The Board of Directors
Hayes Lemmerz International, Inc.


We consent to incorporation by reference in the registration statement on Form
S-3 of Hayes Lemmerz International, Inc. of our reports dated April 18, 2005,
with respect to the consolidated balance sheets of Hayes Lemmerz International,
Inc. and subsidiaries as of January 31, 2005 and 2004 (the Successor), and the
related consolidated statements of operations, changes in stockholders' equity
(deficit), and cash flows for the year ended January 31, 2005, and for the
period from June 1, 2003 to January 31, 2004 (Successor periods), the period
from February 1, 2003 to May 31, 2003 and the year ended January 31, 2003
(Predecessor periods), and the related financial statement schedule,
management's assessment of the effectiveness of internal control over financial
reporting as of January 31, 2005 and the effectiveness of internal control over
financial reporting as of January 31, 2005, which reports appear in the January
31, 2005 annual report on Form 10-K of Hayes Lemmerz International, Inc. We also
consent to the reference to our firm under the heading "Experts" in the
prospectus.

Our report on financial statements dated April 18, 2005 contains an explanatory
paragraph that states that on June 3, 2003, the Company emerged from bankruptcy
pursuant to a Plan of Reorganization confirmed by the Bankruptcy Court by order
dated May 12, 2003. Accordingly, the consolidated financial statements of the
Successor have been prepared in conformity with the fresh start accounting
provisions of the AICPA's Statement of Position 90-7, "Financial Reporting by
Entities in Reorganization Under the Bankruptcy Code." As a result, the
consolidated financial statements of the Successor are presented on a different
basis than that prior to the reorganization and, therefore, are not comparable
in all respects.

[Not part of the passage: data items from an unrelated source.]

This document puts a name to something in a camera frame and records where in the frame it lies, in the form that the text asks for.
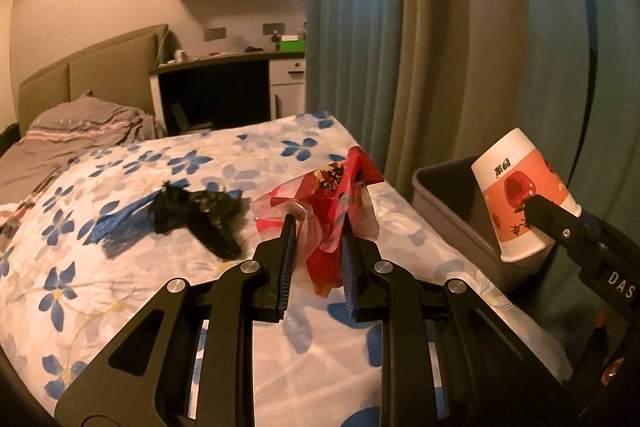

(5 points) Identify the black plastic bag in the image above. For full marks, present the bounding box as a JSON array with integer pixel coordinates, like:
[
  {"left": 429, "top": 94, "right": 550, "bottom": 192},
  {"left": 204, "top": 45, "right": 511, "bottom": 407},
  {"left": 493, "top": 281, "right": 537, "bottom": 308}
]
[{"left": 149, "top": 179, "right": 251, "bottom": 259}]

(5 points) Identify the blue floral bedsheet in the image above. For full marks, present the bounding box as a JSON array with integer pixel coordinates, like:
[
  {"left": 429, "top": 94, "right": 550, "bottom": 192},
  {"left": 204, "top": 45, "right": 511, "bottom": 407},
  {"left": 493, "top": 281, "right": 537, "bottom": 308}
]
[{"left": 0, "top": 109, "right": 574, "bottom": 427}]

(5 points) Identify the grey striped blanket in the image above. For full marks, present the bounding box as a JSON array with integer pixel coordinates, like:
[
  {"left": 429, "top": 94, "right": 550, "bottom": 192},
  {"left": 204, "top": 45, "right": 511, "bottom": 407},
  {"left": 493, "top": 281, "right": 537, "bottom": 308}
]
[{"left": 0, "top": 91, "right": 167, "bottom": 230}]

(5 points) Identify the grey padded headboard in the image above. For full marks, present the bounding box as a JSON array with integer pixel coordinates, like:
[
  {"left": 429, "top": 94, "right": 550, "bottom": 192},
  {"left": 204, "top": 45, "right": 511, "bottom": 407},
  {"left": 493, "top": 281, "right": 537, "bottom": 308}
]
[{"left": 17, "top": 24, "right": 172, "bottom": 134}]

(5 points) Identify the blue foam net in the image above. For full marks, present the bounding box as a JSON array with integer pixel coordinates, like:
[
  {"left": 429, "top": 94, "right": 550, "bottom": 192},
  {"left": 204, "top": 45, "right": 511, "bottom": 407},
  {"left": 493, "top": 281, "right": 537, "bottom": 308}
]
[{"left": 89, "top": 191, "right": 168, "bottom": 261}]

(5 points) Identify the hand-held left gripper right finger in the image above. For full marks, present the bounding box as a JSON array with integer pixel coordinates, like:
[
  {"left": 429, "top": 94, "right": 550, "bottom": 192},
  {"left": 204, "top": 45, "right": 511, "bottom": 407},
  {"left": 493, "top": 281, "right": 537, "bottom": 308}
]
[{"left": 340, "top": 224, "right": 587, "bottom": 427}]

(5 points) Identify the grey trash bin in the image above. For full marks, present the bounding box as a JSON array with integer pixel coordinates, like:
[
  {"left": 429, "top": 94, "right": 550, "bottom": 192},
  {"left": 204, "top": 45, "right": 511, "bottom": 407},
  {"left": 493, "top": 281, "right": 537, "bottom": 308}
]
[{"left": 411, "top": 154, "right": 552, "bottom": 297}]

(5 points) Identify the white drawer cabinet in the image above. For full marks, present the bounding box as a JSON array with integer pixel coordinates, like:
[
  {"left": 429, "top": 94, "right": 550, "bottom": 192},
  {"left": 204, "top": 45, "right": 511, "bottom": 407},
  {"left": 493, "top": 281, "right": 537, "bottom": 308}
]
[{"left": 268, "top": 57, "right": 307, "bottom": 118}]

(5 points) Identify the dark desk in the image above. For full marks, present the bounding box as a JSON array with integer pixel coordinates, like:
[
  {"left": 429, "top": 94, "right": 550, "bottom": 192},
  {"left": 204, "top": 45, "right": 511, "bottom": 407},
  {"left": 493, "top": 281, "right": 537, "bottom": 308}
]
[{"left": 148, "top": 51, "right": 307, "bottom": 136}]

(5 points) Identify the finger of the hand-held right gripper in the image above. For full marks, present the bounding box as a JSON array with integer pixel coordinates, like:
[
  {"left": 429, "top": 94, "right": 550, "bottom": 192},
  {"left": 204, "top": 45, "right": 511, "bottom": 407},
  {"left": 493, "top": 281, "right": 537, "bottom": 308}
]
[{"left": 521, "top": 195, "right": 602, "bottom": 259}]

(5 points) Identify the red plastic wrapper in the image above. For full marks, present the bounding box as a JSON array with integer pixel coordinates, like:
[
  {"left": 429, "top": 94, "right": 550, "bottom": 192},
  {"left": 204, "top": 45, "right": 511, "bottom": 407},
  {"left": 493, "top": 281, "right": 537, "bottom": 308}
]
[{"left": 250, "top": 146, "right": 387, "bottom": 299}]

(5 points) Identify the blue grey curtain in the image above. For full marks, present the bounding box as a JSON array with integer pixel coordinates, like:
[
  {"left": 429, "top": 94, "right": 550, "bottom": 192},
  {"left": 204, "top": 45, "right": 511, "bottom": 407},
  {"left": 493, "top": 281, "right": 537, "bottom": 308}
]
[{"left": 302, "top": 0, "right": 640, "bottom": 308}]

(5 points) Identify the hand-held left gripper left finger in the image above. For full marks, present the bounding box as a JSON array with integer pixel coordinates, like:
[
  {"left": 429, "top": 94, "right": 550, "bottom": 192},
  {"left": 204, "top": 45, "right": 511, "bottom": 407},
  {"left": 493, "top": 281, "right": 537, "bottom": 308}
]
[{"left": 52, "top": 213, "right": 301, "bottom": 427}]

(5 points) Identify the white paper cup red print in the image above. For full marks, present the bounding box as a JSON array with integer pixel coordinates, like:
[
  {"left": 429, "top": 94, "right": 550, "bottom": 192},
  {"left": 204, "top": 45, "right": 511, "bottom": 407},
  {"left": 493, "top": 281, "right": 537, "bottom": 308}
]
[{"left": 470, "top": 127, "right": 583, "bottom": 264}]

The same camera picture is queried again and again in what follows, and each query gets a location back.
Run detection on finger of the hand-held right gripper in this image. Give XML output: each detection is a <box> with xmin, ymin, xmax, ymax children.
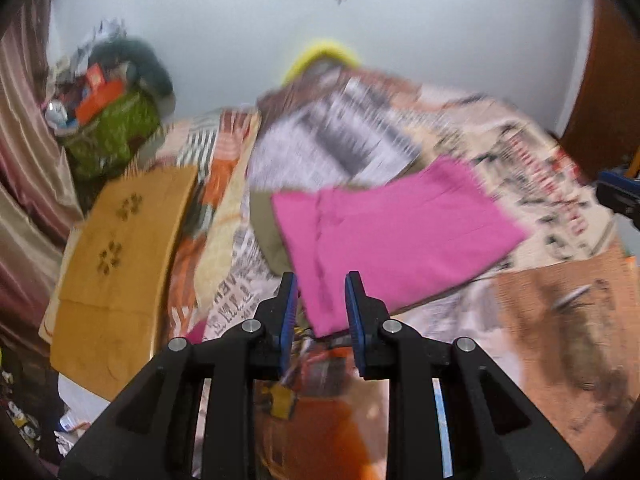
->
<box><xmin>596</xmin><ymin>170</ymin><xmax>640</xmax><ymax>231</ymax></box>

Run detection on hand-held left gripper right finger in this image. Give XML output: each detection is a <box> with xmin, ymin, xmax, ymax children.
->
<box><xmin>345</xmin><ymin>271</ymin><xmax>586</xmax><ymax>480</ymax></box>

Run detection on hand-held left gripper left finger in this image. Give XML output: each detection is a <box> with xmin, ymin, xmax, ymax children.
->
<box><xmin>59</xmin><ymin>271</ymin><xmax>300</xmax><ymax>480</ymax></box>

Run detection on pink pants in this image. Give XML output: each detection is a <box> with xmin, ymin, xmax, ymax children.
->
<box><xmin>271</xmin><ymin>156</ymin><xmax>532</xmax><ymax>339</ymax></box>

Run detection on olive green pants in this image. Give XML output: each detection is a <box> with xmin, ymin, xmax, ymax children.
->
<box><xmin>248</xmin><ymin>190</ymin><xmax>297</xmax><ymax>278</ymax></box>

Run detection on brown wooden door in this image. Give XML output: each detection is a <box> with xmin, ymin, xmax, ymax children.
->
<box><xmin>557</xmin><ymin>0</ymin><xmax>640</xmax><ymax>181</ymax></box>

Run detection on wooden board with flower cutouts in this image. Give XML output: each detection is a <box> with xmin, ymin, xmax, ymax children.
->
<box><xmin>50</xmin><ymin>164</ymin><xmax>200</xmax><ymax>402</ymax></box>

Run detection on printed blanket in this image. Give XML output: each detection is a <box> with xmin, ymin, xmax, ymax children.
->
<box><xmin>40</xmin><ymin>57</ymin><xmax>640</xmax><ymax>480</ymax></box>

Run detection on white papers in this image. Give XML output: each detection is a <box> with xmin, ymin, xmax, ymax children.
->
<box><xmin>55</xmin><ymin>375</ymin><xmax>114</xmax><ymax>457</ymax></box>

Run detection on green bag with clutter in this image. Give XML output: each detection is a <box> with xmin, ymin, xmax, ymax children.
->
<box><xmin>62</xmin><ymin>91</ymin><xmax>164</xmax><ymax>181</ymax></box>

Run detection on orange box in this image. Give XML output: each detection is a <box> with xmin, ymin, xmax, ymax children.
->
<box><xmin>75</xmin><ymin>67</ymin><xmax>126</xmax><ymax>124</ymax></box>

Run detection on grey plush bundle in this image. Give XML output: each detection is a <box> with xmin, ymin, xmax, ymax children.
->
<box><xmin>92</xmin><ymin>37</ymin><xmax>176</xmax><ymax>111</ymax></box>

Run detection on striped curtain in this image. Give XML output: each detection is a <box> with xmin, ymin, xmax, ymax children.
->
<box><xmin>0</xmin><ymin>0</ymin><xmax>84</xmax><ymax>343</ymax></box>

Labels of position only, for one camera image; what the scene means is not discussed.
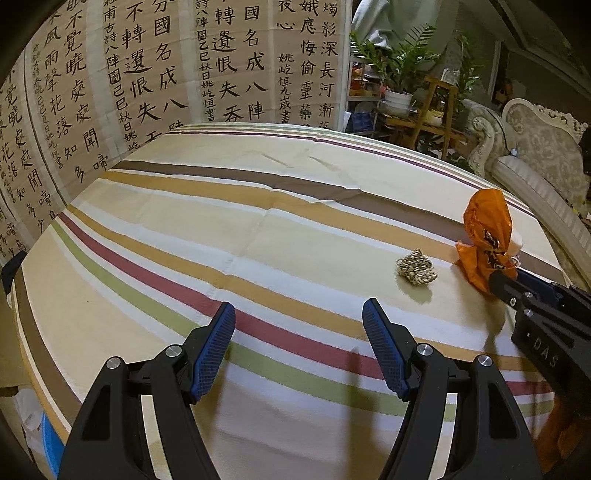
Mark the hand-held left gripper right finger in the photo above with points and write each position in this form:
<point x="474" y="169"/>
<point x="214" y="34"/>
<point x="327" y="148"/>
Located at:
<point x="383" y="346"/>

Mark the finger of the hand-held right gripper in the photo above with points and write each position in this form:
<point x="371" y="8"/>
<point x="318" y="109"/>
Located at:
<point x="505" y="286"/>
<point x="538" y="284"/>

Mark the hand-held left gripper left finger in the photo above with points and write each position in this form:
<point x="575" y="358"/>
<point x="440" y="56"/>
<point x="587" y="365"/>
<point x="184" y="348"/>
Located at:
<point x="210" y="350"/>

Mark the orange plastic wrapper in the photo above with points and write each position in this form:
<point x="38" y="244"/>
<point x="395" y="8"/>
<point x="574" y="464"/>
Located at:
<point x="489" y="221"/>

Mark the person's right forearm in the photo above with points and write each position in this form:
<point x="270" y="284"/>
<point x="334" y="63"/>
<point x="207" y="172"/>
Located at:
<point x="568" y="443"/>

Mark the striped tablecloth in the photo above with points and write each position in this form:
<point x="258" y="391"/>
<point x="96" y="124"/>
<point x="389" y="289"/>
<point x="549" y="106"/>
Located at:
<point x="231" y="230"/>

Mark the low green leafy plant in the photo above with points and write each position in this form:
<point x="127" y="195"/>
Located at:
<point x="443" y="152"/>

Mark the cream carved sofa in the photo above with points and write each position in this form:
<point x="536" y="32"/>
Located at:
<point x="531" y="134"/>

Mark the wooden plant stand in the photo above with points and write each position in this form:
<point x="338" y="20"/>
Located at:
<point x="431" y="124"/>

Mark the clear plastic bag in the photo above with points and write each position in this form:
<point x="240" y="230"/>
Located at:
<point x="34" y="424"/>

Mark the leafy plant in white pot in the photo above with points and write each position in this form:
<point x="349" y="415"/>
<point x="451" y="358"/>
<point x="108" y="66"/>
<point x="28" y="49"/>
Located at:
<point x="397" y="101"/>

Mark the blue crate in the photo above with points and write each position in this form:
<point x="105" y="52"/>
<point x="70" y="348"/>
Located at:
<point x="360" y="122"/>

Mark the white metal shelf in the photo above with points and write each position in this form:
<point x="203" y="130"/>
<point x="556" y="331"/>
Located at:
<point x="364" y="99"/>

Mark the tall green plant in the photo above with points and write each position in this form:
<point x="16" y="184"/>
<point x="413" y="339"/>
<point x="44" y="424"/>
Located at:
<point x="464" y="55"/>

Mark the calligraphy paper sheet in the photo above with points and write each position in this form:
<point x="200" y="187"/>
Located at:
<point x="27" y="175"/>
<point x="69" y="92"/>
<point x="184" y="69"/>
<point x="314" y="69"/>

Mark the grey curtain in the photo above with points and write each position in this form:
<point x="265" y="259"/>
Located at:
<point x="397" y="18"/>

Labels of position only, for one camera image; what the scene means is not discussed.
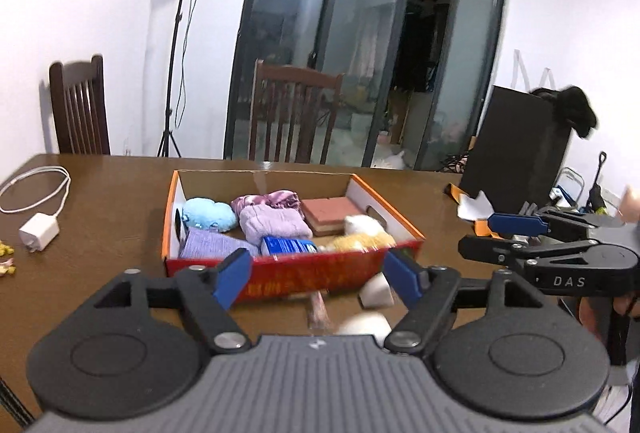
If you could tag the white plush toy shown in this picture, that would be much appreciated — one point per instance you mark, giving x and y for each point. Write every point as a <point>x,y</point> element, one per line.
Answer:
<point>362,224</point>

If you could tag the small yellow toy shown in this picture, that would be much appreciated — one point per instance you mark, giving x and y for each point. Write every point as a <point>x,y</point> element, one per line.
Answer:
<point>5,248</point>
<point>7,268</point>

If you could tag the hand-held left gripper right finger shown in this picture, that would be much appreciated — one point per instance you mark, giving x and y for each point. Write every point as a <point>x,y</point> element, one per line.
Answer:
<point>402,278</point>

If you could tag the white plush piece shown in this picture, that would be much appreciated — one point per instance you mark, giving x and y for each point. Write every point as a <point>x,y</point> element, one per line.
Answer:
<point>362,325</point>
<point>375,293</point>

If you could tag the person's right hand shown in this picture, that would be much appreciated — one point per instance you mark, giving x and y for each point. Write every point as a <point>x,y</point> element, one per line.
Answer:
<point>630,203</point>

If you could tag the white bag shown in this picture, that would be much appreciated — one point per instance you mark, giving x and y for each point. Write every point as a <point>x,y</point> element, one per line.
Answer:
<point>392,160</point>

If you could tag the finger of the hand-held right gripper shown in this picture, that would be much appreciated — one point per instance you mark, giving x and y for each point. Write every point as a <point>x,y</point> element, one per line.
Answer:
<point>480,247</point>
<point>520,224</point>

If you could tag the pink cloth strip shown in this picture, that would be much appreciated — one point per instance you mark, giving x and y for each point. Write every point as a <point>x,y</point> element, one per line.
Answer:
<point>317,308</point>

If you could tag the blue tissue packet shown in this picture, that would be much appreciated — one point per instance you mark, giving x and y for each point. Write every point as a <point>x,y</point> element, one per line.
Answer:
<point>287,245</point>

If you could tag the black cloth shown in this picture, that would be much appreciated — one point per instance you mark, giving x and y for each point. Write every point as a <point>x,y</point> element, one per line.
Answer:
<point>575,108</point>

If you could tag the sliding glass door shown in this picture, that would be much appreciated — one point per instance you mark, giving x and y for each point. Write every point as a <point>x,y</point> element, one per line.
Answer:
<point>290,13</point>

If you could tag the dark wooden chair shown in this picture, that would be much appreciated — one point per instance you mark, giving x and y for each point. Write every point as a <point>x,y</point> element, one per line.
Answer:
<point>295,78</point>
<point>75,70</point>

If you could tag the lavender towel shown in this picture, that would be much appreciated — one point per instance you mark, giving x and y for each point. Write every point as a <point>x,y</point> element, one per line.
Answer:
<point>272,223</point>

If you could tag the orange red cardboard box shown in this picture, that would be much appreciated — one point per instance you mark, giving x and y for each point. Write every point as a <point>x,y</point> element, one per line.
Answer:
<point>300,273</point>

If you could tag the purple satin cloth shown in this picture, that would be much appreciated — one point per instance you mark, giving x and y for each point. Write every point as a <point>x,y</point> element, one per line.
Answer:
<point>270,199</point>

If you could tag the lilac knitted cloth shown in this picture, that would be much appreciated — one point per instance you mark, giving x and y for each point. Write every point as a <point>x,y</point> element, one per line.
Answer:
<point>210,244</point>

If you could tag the blue plush toy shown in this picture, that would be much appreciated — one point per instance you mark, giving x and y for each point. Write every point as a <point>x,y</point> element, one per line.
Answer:
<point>207,213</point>

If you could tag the white charger block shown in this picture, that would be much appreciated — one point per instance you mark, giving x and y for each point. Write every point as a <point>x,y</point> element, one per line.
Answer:
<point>39,233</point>

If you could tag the dark hanging clothes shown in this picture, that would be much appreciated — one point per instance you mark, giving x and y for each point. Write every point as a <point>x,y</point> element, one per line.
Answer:
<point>420,43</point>

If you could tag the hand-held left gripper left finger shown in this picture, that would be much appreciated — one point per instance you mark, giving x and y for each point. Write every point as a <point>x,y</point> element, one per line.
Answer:
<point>232,275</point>

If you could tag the yellow plush toy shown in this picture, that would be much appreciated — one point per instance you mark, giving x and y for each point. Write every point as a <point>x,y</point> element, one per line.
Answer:
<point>360,242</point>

Also, for the year ended January 31, 2005, our report on
financial statements refers to the elimination of the one-month lag previously
related to the consolidation of the financial statements of international
subsidiaries. In addition, our report on financial statements refers to changes
in the method of accounting for goodwill and other intangible assets, effective
February 1, 2002.

Our report dated April 18, 2005, on management's assessment of the effectiveness
of internal control over financial reporting and the effectiveness of internal
control over financial reporting as of January 31, 2005, expresses our opinion
that the Company did not maintain effective internal control over financial
reporting as of January 31, 2005 because of the effect of a material weakness on
the achievement of the objectives of the control criteria and contains an
explanatory paragraph that states that a material weakness has been identified
and included in management's assessment related to the lack of adequate
expertise, a lack of documentation, and ineffective reconciliation procedures
associated with income tax accounting matters. Because of these deficiencies,
management did not detect errors in the accounting for income tax amounts in a
timely manner as of and for the year ended January 31, 2005. Specifically,
errors were detected that resulted in an adjustment of amounts recorded for
current and deferred income tax expense and accrued income tax liabilities.